TUM Kuster Lab - 2023_Chang_decryptM_KDACi

Decrypting lysine deacetylase inhibitor action and protein modifications by dose-resolved proteomics
Data License: CC BY 4.0 | ProteomeXchange: PXD047419 | doi: https://doi.org/10.6069/81v5-0w13
  • Organism: Homo sapiens
  • Instrument: Orbitrap Eclipse
  • SpikeIn: Yes
  • Keywords: Chemical proteomics, acetylation, phosphorylation, lysine deacetylase inhibitors, HDACs, proteomic pharmacology
  • Lab head: Bernhard Kuster Submitter: Miriam Abele
Lysine deacetylase inhibitors (KDACis) are approved drugs for cutaneous T-cell lymphoma (CTCL) and multiple myeloma. The drugs lead to increasing acetylation levels of histones and other proteins, altered gene expression, and cell death. To characterize the mechanisms of action of these drugs in more detail, we systematically measured dose-dependent drug-induced changes in protein expression, acetylation, and phosphorylation in response to 21 clinical and pre-clinical KDACis. The resulting 872,000 dose-response curves revealed, for instance, poor selectivity of HDAC1, 2, 3, and 6 inhibitors in cells, strong cross-talk between acetylation and phosphorylation pathways, localization of most drug-responsive acetylation sites to intrinsically disordered regions (IDRs), an underappreciated role of acetylation in protein structure and a shift in EP300 protein abundance between the cytoplasm and the nucleus. This comprehensive dataset serves as a resource for the investigation of the molecular mechanisms underlying KDACi action in cells and can be explored online in ProteomicsDB.
Experiment Description
Selection and validation of target peptides: Based on the result of the DDA acquisition, we chose 27 precursors from 27 different peptides + 3 Procal peptides (for quality assessment) for PRM assay. LC-MS/MS measurement: Targeted measurements using Parallel Reaction Monitoring (PRM) were performed with a 50-min linear gradient (4% to 32% acetonitrile) on a Dionex Ultimate 3000 RSLCnano system coupled to an Orbitrap Eclipse Tribrid mass spectrometer (Thermo Fisher Scientific). The mass spectrometer was operated in PRM and positive ionization mode. MS1 spectra (280–1300 m/z) were recorded at a resolution of 60,000 using an AGC target value of 8×105 and a MaxIT of 50 ms.
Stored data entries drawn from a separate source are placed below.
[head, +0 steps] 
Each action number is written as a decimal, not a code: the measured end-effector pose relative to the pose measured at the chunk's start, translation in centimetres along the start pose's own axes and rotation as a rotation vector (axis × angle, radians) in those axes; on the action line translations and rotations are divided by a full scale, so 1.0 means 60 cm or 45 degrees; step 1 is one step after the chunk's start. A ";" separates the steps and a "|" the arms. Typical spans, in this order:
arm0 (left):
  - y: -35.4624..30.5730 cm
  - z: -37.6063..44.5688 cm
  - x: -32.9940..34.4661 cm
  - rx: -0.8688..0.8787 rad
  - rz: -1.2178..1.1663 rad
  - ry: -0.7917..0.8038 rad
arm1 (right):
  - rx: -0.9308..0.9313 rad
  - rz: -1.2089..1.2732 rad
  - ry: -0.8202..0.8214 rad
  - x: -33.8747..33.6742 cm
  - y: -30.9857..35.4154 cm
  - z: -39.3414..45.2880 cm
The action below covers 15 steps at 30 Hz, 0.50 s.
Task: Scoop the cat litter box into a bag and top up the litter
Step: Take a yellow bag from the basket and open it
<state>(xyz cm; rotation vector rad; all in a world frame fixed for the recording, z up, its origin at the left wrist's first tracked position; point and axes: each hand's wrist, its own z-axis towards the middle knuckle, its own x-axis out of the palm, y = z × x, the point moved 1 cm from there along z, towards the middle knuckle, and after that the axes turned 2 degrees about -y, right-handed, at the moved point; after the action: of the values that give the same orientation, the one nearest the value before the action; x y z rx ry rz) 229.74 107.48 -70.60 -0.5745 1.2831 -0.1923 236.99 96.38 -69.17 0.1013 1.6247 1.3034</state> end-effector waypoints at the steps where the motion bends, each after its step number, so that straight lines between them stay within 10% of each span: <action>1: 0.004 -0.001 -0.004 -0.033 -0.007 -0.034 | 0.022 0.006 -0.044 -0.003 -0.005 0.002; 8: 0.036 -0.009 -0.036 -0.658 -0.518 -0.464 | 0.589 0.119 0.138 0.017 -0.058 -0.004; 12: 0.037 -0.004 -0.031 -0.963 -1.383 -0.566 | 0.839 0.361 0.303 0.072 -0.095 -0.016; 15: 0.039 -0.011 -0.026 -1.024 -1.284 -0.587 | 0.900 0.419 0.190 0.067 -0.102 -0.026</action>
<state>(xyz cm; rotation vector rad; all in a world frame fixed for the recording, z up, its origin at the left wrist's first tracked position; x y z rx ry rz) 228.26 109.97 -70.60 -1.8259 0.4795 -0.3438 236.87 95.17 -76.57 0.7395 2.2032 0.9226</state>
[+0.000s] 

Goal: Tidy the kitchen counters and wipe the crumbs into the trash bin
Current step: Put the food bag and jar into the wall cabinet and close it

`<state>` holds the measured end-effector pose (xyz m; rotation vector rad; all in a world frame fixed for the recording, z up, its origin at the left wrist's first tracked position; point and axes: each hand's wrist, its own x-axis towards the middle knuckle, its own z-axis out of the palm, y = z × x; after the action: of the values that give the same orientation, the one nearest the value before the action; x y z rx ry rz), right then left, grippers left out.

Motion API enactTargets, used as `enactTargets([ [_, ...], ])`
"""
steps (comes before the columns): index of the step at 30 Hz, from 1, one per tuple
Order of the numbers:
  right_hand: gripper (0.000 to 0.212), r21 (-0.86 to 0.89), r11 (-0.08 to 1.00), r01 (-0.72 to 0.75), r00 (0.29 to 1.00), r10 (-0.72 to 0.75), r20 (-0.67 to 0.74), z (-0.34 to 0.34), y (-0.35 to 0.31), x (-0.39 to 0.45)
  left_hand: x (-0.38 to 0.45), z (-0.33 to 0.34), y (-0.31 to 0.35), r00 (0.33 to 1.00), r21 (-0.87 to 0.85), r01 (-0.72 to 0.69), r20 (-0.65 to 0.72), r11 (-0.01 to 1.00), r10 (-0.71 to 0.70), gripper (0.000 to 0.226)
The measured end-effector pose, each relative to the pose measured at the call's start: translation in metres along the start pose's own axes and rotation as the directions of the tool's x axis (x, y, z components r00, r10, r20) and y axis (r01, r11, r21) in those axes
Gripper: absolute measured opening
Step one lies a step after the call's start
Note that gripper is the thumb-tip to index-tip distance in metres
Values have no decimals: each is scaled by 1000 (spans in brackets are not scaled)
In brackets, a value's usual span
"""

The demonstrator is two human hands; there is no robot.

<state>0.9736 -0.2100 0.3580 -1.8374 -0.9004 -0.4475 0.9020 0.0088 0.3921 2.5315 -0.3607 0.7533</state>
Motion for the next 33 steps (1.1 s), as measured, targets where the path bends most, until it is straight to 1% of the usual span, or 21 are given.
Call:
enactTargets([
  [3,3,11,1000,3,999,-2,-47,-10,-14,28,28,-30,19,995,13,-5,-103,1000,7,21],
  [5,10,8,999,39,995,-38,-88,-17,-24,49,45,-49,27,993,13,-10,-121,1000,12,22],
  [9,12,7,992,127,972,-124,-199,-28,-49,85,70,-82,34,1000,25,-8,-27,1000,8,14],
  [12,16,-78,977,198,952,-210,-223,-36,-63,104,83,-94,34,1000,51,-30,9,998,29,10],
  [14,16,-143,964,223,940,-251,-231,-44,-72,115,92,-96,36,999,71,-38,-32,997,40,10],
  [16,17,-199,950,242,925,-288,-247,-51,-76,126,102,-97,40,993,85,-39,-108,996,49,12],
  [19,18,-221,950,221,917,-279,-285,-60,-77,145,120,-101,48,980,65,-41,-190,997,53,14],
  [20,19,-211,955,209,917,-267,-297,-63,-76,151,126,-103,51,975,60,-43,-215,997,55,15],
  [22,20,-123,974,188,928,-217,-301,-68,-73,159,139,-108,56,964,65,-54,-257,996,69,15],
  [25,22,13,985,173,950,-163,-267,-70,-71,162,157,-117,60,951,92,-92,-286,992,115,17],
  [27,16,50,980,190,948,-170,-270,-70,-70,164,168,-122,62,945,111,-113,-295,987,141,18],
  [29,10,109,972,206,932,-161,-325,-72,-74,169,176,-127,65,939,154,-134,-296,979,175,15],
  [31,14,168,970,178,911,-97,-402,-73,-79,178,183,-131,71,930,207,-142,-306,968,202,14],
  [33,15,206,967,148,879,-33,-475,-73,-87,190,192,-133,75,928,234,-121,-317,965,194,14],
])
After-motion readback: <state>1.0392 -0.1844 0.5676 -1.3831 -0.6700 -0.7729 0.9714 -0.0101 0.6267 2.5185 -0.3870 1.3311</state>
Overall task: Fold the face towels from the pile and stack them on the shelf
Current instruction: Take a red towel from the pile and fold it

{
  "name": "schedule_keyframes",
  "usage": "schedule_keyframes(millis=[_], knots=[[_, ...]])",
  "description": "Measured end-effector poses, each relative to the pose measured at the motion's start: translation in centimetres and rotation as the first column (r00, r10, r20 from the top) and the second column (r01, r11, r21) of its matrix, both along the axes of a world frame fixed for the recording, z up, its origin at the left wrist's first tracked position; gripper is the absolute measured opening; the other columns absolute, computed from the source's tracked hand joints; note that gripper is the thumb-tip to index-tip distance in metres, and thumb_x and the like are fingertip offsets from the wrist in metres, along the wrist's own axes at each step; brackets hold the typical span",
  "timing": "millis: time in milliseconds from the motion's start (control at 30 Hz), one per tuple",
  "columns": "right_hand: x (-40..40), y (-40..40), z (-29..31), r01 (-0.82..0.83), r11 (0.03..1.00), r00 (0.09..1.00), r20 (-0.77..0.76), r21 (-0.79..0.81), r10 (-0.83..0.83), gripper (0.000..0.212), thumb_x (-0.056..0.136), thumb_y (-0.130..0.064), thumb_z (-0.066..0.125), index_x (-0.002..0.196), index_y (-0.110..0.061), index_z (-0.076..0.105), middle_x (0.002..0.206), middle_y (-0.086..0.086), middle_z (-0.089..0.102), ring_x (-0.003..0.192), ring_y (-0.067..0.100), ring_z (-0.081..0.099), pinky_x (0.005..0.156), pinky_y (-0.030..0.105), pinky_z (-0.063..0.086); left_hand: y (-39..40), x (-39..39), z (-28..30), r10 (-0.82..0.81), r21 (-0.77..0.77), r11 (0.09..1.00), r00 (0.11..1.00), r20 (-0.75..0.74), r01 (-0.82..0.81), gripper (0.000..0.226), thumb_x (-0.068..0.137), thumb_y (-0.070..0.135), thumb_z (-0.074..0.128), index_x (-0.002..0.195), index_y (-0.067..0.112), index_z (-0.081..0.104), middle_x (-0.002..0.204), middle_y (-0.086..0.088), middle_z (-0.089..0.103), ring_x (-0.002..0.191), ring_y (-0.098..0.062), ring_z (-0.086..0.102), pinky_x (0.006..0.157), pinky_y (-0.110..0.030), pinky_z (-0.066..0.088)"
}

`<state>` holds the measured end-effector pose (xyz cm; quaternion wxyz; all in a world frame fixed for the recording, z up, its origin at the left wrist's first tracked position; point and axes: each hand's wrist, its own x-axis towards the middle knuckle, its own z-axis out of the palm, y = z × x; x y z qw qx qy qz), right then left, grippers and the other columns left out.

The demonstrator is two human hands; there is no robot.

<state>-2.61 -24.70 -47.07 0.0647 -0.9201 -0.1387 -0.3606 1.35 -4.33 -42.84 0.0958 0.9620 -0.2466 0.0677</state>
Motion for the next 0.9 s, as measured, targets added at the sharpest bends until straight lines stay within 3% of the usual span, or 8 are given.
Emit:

The precursor isolation window was set to 1.2 Th. Precursors were fragmented with HCD at 30% NCE. Targeted MS2 spectra were acquired at a resolution of 50,000, an AGC target value of 1×105, and a MaxIT of 90 ms. Data analysis with Skyline: We built an experimental library with all PRM raw files searched with MaxQuant and default parameters against a fasta file containing 31 synthetic peptides and 41 Procal peptides. PRM data were analyzed with Skyline (64-bit; version For all target peptides, the six most intense fragment ions were selected based on the experimental spectral library (built-in option). Raw PRM data was imported into Skyline and peak integration and transition interferences were reviewed manually. If necessary, integration boundaries were adjusted and interfered transitions were removed from the complete dataset. A minimum of four transitions per peptide were kept. MS-system carry-over was minimized throughout all sample measurements by performing measurements from shortest incubation times to longest incubation times. The intensities of deacetylated peptides were computed by summing up all (4-6) fragment ion intensities.
Sample Description
Based on dose-dependent acetylomic profiling, we synthesized 31 target acetylated peptides for validation, containing ac-K sites positioned at the center and flanked by seven amino acids on each side (JPT Peptide Technologies GmbH, Germany). The peptide pool was incubated either with recombinant HDAC1 or HDAC6 for 20, 60, 120, and 180 minutes. Samples were desalted prior to LC-MS/MS measurements. Further details can be found in the method section of the corresponding manuscript.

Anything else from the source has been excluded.